## Provided records
===

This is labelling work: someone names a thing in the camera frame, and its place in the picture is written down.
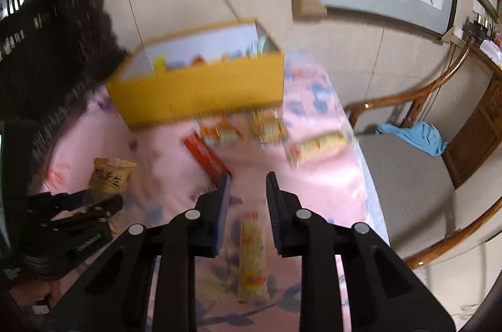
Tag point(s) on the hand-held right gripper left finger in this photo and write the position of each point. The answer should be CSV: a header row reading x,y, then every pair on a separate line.
x,y
221,214

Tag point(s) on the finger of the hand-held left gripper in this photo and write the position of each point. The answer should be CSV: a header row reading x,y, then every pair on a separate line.
x,y
59,201
102,208

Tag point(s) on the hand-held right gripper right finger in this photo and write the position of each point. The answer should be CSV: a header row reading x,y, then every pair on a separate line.
x,y
274,214

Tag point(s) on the beige snack packet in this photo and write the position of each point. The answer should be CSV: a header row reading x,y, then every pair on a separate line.
x,y
110,177

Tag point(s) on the long yellow wafer packet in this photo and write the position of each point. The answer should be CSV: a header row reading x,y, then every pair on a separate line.
x,y
253,257

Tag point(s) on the yellow cardboard box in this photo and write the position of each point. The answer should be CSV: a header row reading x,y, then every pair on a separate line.
x,y
196,92

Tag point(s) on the pile of snack packets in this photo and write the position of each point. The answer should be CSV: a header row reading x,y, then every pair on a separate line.
x,y
196,61

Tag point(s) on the person's left forearm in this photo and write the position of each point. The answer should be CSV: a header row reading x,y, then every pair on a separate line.
x,y
27,292

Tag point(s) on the red snack packet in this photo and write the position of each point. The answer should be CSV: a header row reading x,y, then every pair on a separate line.
x,y
204,153

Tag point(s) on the pink printed tablecloth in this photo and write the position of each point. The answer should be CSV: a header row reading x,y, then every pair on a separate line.
x,y
157,151

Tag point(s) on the long cream biscuit packet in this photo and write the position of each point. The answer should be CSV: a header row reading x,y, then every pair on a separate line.
x,y
317,147

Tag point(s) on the orange snack packet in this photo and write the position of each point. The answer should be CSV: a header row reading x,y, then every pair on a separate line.
x,y
221,134

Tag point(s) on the clear golden snack packet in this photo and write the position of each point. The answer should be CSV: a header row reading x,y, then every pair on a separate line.
x,y
268,128

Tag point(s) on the wooden armchair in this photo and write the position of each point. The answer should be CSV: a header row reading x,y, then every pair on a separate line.
x,y
400,179

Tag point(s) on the dark carved wooden furniture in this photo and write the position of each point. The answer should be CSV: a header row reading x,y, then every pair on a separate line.
x,y
47,61

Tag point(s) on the blue cloth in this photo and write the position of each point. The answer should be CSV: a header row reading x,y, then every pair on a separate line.
x,y
415,138

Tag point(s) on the cardboard corner protector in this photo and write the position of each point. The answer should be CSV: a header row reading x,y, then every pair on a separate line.
x,y
308,4

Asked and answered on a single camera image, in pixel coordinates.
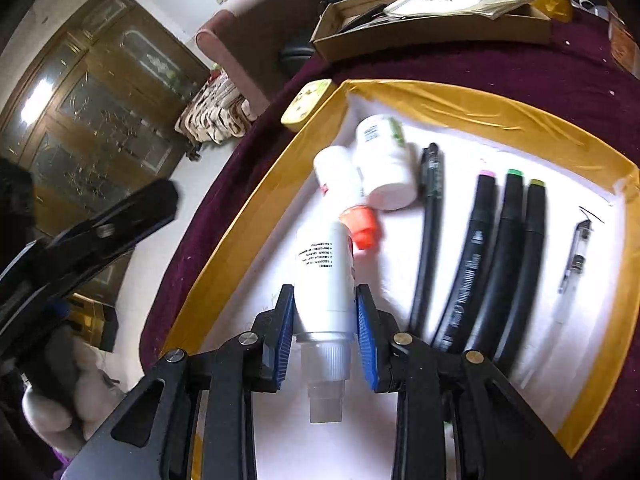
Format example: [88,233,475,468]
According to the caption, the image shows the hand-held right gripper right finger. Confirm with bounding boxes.
[355,284,583,480]

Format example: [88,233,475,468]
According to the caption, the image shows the white bottle orange cap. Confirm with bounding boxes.
[313,145,384,251]

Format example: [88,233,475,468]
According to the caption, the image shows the black marker green cap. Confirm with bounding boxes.
[462,168,526,362]

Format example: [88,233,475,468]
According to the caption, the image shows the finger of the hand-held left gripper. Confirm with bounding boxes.
[30,178,180,282]
[0,252,72,347]

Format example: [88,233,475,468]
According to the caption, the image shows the clear plastic pen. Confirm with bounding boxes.
[552,204,604,327]

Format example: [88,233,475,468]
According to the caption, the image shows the gold foil packet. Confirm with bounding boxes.
[518,0,574,24]

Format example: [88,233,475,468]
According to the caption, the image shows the wooden glass door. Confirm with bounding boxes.
[0,0,211,351]

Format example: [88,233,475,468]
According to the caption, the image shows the small yellow green box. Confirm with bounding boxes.
[280,78,335,129]

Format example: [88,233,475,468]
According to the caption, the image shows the white spray bottle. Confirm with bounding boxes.
[292,219,359,424]

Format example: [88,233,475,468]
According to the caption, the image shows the clear pink plastic container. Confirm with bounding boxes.
[607,12,640,74]

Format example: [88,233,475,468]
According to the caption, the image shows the black marker olive cap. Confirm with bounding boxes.
[492,178,549,377]

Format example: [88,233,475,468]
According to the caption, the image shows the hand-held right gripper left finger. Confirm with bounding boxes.
[60,284,297,480]

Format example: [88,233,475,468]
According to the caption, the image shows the stack of patterned bags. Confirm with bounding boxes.
[174,70,259,149]

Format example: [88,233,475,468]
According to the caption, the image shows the black gel pen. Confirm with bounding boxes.
[408,142,445,334]

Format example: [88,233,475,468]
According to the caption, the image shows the yellow lined storage box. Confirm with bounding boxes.
[159,78,640,480]

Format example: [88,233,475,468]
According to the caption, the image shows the maroon chair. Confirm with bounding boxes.
[194,0,327,117]

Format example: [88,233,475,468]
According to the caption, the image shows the black marker pink cap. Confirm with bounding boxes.
[430,169,499,354]

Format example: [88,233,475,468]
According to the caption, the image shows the cardboard box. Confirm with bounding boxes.
[309,0,554,64]

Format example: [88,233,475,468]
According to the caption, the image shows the white bottle green label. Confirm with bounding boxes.
[354,114,419,211]

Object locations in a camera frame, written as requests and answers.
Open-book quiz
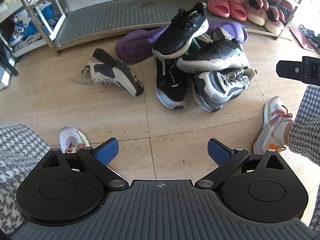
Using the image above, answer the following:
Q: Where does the dark blue sneaker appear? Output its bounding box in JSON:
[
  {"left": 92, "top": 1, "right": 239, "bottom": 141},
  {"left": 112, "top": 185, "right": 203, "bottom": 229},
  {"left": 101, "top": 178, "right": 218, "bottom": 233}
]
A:
[{"left": 299, "top": 24, "right": 320, "bottom": 53}]

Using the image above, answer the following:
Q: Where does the metal shoe rack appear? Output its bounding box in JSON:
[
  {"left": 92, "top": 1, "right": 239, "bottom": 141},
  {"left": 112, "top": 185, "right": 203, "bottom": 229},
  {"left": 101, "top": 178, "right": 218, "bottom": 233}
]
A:
[{"left": 10, "top": 0, "right": 310, "bottom": 57}]

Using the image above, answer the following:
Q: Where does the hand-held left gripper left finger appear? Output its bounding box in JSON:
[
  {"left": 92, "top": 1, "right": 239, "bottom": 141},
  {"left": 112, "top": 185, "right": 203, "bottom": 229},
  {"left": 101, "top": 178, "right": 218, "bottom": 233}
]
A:
[{"left": 41, "top": 137, "right": 127, "bottom": 191}]

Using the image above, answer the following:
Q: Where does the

===

Would you repeat the material exactly, keeping out any pictures?

This is labelling work: someone names a thing in the camera frame, and its place in the picture is written down.
Tag point(s) on the hand-held right gripper left finger in this photo and write the position of each point. The answer should be CSV: a header row reading x,y, then every pair on a separate line.
x,y
221,214

Tag point(s) on the finger of the hand-held left gripper in this photo and write the position of each point. The answer should be CSV: a header row reading x,y, then every pair on a separate line.
x,y
59,201
102,208

Tag point(s) on the hand-held right gripper right finger in this photo and write the position of each point. The answer should be CSV: a header row reading x,y, then every pair on a separate line.
x,y
274,214

Tag point(s) on the beige snack packet in this photo and write the position of each point. The answer should be CSV: a header row reading x,y, then every pair on a separate line.
x,y
110,177

Tag point(s) on the long yellow wafer packet in this photo and write the position of each point. The answer should be CSV: a header row reading x,y, then every pair on a separate line.
x,y
253,257

Tag point(s) on the yellow cardboard box in this photo and write the position of each point. The answer should be CSV: a header row reading x,y, then every pair on a separate line.
x,y
196,92

Tag point(s) on the pile of snack packets in this photo and write the position of each point. The answer should be CSV: a header row reading x,y, then every pair on a separate line.
x,y
196,61

Tag point(s) on the person's left forearm in this photo and write the position of each point. The answer should be CSV: a header row reading x,y, then every pair on a separate line.
x,y
27,292

Tag point(s) on the red snack packet in this photo and write the position of each point. The answer should be CSV: a header row reading x,y, then every pair on a separate line.
x,y
204,153

Tag point(s) on the pink printed tablecloth in this photo and write the position of each point. The answer should be CSV: a header row reading x,y, then every pair on a separate line.
x,y
157,151

Tag point(s) on the long cream biscuit packet in this photo and write the position of each point. The answer should be CSV: a header row reading x,y, then every pair on a separate line.
x,y
317,147

Tag point(s) on the orange snack packet in this photo and write the position of each point. The answer should be CSV: a header row reading x,y, then every pair on a separate line.
x,y
221,134

Tag point(s) on the clear golden snack packet in this photo and write the position of each point. The answer should be CSV: a header row reading x,y, then every pair on a separate line.
x,y
268,128

Tag point(s) on the wooden armchair in this photo and write the position of each point. The answer should be CSV: a header row reading x,y, then every pair on a separate line.
x,y
400,179

Tag point(s) on the dark carved wooden furniture in this photo and write the position of each point. The answer should be CSV: a header row reading x,y, then every pair on a separate line.
x,y
47,61

Tag point(s) on the blue cloth in this photo and write the position of each point. The answer should be CSV: a header row reading x,y, then every pair on a separate line.
x,y
415,138

Tag point(s) on the cardboard corner protector in this photo and write the position of each point. The answer should be CSV: a header row reading x,y, then every pair on a separate line.
x,y
308,4

Asked and answered on a single camera image, in pixel coordinates.
Format example: [88,233,475,468]
According to the caption, the image shows the hand-held right gripper right finger. Confirm with bounding boxes.
[355,284,583,480]

Format example: [88,233,475,468]
According to the caption, the image shows the white bottle orange cap. Confirm with bounding boxes.
[313,145,384,251]

Format example: [88,233,475,468]
According to the caption, the image shows the black marker green cap. Confirm with bounding boxes.
[462,168,526,362]

Format example: [88,233,475,468]
According to the caption, the image shows the finger of the hand-held left gripper. Confirm with bounding boxes.
[30,178,180,282]
[0,252,72,347]

Format example: [88,233,475,468]
According to the caption, the image shows the clear plastic pen. Confirm with bounding boxes.
[552,204,604,327]

Format example: [88,233,475,468]
According to the caption, the image shows the gold foil packet. Confirm with bounding boxes.
[518,0,574,24]

Format example: [88,233,475,468]
According to the caption, the image shows the wooden glass door. Confirm with bounding boxes.
[0,0,211,351]

Format example: [88,233,475,468]
According to the caption, the image shows the small yellow green box. Confirm with bounding boxes.
[280,78,335,129]

Format example: [88,233,475,468]
According to the caption, the image shows the white spray bottle. Confirm with bounding boxes.
[292,219,359,424]

Format example: [88,233,475,468]
According to the caption, the image shows the clear pink plastic container. Confirm with bounding boxes.
[607,12,640,74]

Format example: [88,233,475,468]
According to the caption, the image shows the black marker olive cap. Confirm with bounding boxes.
[492,178,549,377]

Format example: [88,233,475,468]
According to the caption, the image shows the hand-held right gripper left finger. Confirm with bounding boxes.
[60,284,297,480]

Format example: [88,233,475,468]
According to the caption, the image shows the stack of patterned bags. Confirm with bounding boxes.
[174,70,259,149]

Format example: [88,233,475,468]
According to the caption, the image shows the black gel pen. Confirm with bounding boxes.
[408,142,445,334]

Format example: [88,233,475,468]
According to the caption, the image shows the yellow lined storage box. Confirm with bounding boxes.
[159,78,640,480]

Format example: [88,233,475,468]
According to the caption, the image shows the maroon chair. Confirm with bounding boxes.
[194,0,327,117]

Format example: [88,233,475,468]
According to the caption, the image shows the black marker pink cap. Confirm with bounding boxes.
[430,169,499,354]

Format example: [88,233,475,468]
According to the caption, the image shows the cardboard box. Confirm with bounding boxes.
[309,0,554,64]

Format example: [88,233,475,468]
According to the caption, the image shows the white bottle green label. Confirm with bounding boxes.
[354,114,419,211]

Object locations in a camera frame, written as requests and answers.
Open-book quiz
Using the image above, answer the following:
Q: Where does the dark blue sneaker appear? Output its bounding box in JSON:
[
  {"left": 92, "top": 1, "right": 239, "bottom": 141},
  {"left": 112, "top": 185, "right": 203, "bottom": 229},
  {"left": 101, "top": 178, "right": 218, "bottom": 233}
]
A:
[{"left": 299, "top": 24, "right": 320, "bottom": 53}]

Using the image above, answer the following:
Q: Where does the metal shoe rack appear? Output its bounding box in JSON:
[
  {"left": 92, "top": 1, "right": 239, "bottom": 141},
  {"left": 112, "top": 185, "right": 203, "bottom": 229},
  {"left": 101, "top": 178, "right": 218, "bottom": 233}
]
A:
[{"left": 10, "top": 0, "right": 310, "bottom": 57}]

Using the image above, answer the following:
Q: Where does the hand-held left gripper left finger appear? Output its bounding box in JSON:
[
  {"left": 92, "top": 1, "right": 239, "bottom": 141},
  {"left": 112, "top": 185, "right": 203, "bottom": 229},
  {"left": 101, "top": 178, "right": 218, "bottom": 233}
]
A:
[{"left": 41, "top": 137, "right": 127, "bottom": 191}]

Using the image above, answer the following:
Q: Where does the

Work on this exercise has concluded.